Data extracts -
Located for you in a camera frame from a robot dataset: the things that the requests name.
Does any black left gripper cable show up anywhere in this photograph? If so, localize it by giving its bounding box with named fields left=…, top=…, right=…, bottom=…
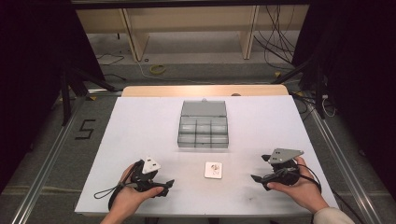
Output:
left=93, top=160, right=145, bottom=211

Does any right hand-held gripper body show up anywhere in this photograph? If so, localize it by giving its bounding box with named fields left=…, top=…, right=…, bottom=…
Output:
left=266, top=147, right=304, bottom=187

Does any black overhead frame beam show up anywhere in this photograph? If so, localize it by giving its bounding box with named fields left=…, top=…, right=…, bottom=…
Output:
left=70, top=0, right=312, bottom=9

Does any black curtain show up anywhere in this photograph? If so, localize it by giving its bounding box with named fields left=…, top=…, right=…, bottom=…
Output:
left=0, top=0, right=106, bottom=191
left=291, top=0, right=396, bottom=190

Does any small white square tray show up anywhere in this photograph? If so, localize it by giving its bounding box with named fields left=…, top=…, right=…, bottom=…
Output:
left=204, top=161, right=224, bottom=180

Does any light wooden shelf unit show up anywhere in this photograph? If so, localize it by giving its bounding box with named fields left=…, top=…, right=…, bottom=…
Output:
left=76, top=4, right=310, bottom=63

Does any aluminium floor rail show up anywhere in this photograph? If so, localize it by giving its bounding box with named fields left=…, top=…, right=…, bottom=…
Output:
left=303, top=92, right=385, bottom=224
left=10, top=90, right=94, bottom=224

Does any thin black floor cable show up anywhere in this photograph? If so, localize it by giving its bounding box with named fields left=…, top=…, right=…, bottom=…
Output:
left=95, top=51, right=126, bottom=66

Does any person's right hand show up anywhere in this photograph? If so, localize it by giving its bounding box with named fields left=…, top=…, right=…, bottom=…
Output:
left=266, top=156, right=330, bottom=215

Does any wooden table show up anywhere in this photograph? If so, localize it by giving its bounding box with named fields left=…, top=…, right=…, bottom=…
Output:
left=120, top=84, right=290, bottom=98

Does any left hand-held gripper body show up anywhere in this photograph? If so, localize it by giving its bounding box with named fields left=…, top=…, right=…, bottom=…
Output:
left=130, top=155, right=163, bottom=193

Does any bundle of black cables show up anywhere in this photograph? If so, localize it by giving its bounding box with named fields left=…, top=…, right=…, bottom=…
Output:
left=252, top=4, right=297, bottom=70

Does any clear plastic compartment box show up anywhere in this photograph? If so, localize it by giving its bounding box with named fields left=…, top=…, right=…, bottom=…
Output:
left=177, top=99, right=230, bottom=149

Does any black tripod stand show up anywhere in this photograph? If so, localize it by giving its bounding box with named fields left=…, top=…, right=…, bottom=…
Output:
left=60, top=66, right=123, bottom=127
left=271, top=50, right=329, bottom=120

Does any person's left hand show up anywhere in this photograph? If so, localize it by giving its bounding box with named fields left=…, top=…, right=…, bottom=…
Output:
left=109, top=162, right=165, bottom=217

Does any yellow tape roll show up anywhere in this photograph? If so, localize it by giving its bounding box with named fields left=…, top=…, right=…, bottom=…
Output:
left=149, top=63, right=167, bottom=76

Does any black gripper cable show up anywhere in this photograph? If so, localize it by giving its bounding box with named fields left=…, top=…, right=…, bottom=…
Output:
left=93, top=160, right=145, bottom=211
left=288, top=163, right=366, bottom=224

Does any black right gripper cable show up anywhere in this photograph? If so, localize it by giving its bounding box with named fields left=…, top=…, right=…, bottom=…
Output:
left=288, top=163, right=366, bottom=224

Task directions - Copy here each line of the preceding records with "body" in it.

Expected answer -
Does any right hand-held gripper body show up anywhere in this photograph? If so, localize it by giving its bounding box with named fields left=…, top=…, right=…, bottom=…
Does any left hand-held gripper body show up anywhere in this photograph? If so, localize it by giving its bounding box with named fields left=…, top=…, right=…, bottom=…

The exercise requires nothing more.